Il problema, secondo i genitori, non riguarda soltanto i tempi dei lavori, ma soprattutto le condizioni in cui i bambini hanno dovuto svolgere il loro percorso scolastico. Alla Carducci, spiegano, gli spazi non sarebbero adeguati alle esigenze specifiche dei più piccoli: mancano ambienti dedicati al movimento e al gioco e una mensa interna. I bambini consumano i pasti negli stessi spazi utilizzati durante la giornata per le attività didattiche e ricreative.
Le famiglie riconoscono il lavoro delle insegnanti, che «fanno tutto il possibile per non far pesare questa situazione ai bambini», ma sottolineano anche che la buona volontà del personale non può compensare la mancanza di ambienti progettati per la scuola dell’infanzia.
«Parliamo di bambini di tre, quattro e cinque anni – scrivono ancora i genitori – che dovrebbero poter vivere gli anni della scuola dell’infanzia giocando, muovendosi, sperimentando e stando in ambienti costruiti per loro».

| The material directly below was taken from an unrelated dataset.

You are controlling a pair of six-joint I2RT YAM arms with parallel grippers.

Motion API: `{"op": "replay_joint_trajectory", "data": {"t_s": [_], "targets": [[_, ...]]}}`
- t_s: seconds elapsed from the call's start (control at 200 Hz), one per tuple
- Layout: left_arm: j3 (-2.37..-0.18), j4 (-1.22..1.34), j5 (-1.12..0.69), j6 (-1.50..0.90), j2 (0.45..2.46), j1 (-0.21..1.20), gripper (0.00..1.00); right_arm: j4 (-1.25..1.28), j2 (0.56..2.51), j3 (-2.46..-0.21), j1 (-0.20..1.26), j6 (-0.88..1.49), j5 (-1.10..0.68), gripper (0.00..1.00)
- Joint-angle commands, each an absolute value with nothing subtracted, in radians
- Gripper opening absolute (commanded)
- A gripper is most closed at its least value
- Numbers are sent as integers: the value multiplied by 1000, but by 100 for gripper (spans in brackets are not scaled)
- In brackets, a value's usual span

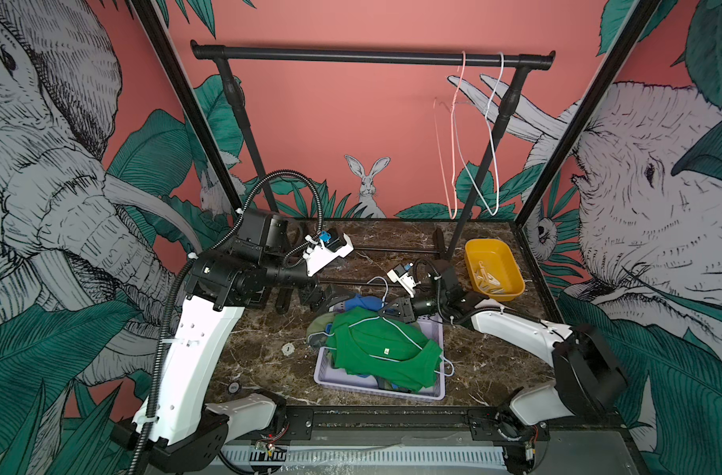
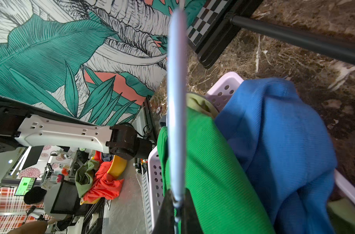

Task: Remove the clothespins securing tank tops to the hanger
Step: Pick up the hanger from the basket, then remove the tank top from the hanger.

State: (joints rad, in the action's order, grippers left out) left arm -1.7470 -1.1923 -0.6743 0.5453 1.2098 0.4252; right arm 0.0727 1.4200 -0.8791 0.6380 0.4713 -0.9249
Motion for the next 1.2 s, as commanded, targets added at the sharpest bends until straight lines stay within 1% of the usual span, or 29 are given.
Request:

La richiesta rivolta alla redazione era quindi soprattutto quella di ottenere risposte precise: a che punto fossero realmente i lavori, cosa mancasse per la riapertura e, soprattutto, se esistesse finalmente una data certa per il ritorno dei bambini.
Ora una prima risposta arriva dall’amministrazione comunale. La struttura, secondo quanto riferito dall’assessore Sicilia, è pronta e restano da completare gli ultimi passaggi prima della riapertura: sistemazione degli arredi, compresa la mensa, e acquisizione delle certificazioni necessarie.
L’obiettivo indicato dal Comune è chiaro: riportare i bambini alla De Amicis con l’avvio del nuovo anno scolastico, il 14 settembre, oppure, al più tardi, entro il primo ottobre. Per le famiglie, dopo oltre due anni di attesa, sarà la risposta adeguata per i loro bambini.